International Association
for Cryptologic Research

IACR News item: 30 July 2025

David Perez, Sengim Karayalcin, Stjepan Picek, Servio Paguada
ePrint Report ePrint Report
Deep learning-based side-channel analysis (DLSCA) has demonstrated remarkable performance over the past few years. Even with limited preprocessing and feature engineering, DLSCA is capable of breaking protected targets, sometimes requiring only a single attack trace. In the DLSCA context, the commonly investigated countermeasures are Boolean masking and desynchronization. While the exact mechanisms of how DLSCA breaks masking are less understood, the core idea behind handling desynchronization is simple. Convolutional neural networks (CNNs) are shift invariant, allowing them to overcome desynchronization. However, considering the importance and practicality of desynchronization countermeasures, we know remarkably little about the limits of CNNs or how to enhance their capabilities when dealing with desynchronization.

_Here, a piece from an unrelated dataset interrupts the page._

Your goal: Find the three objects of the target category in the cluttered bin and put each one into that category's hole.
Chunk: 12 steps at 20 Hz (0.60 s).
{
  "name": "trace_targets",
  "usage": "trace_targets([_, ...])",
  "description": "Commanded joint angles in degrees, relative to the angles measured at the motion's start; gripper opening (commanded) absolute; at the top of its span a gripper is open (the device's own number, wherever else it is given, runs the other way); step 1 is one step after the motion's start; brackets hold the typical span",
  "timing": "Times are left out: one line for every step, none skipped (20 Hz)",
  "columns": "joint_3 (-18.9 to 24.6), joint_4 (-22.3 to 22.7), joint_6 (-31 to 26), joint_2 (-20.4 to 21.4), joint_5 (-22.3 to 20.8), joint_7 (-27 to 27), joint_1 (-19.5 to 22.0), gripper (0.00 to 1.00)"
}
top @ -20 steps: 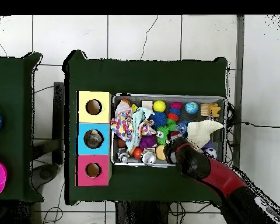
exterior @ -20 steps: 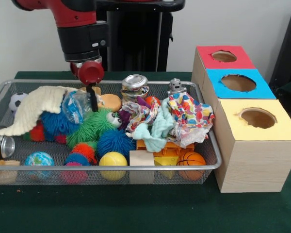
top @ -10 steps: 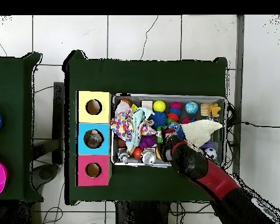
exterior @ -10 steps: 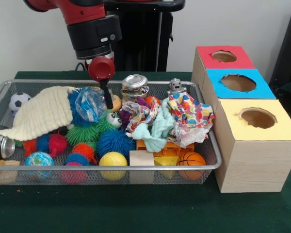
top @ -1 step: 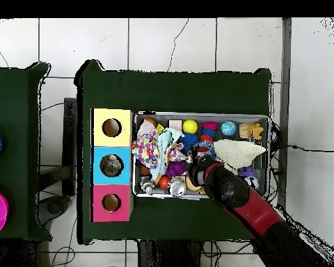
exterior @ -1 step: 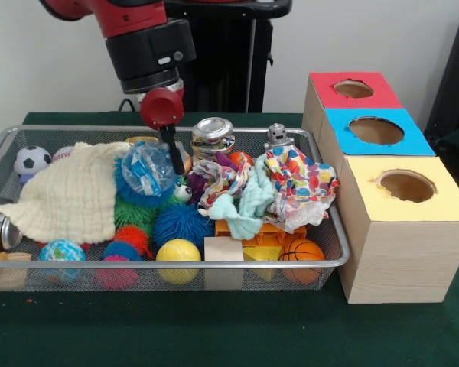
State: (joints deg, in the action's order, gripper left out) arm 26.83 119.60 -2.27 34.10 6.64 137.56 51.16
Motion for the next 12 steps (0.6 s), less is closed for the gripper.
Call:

In this work, we begin with the theoretical foundations of shift and temporal scale equivariance. Afterward, we build a neural network model allowing such equivariance and test it against several commonly considered targets. Our results demonstrate that equivariant CNNs are robust, easy to design, and achieve excellent attack performance. More precisely, we showcase how such a simple model can even outperform recent transformer-based neural networks. Finally, we demonstrate the practical relevance of scale equivariance by showing how an equivariant CNN can learn leakage from a device operating at one clock frequency and generalize to a device with a different clock frequency, a result not previously demonstrated in DLSCA.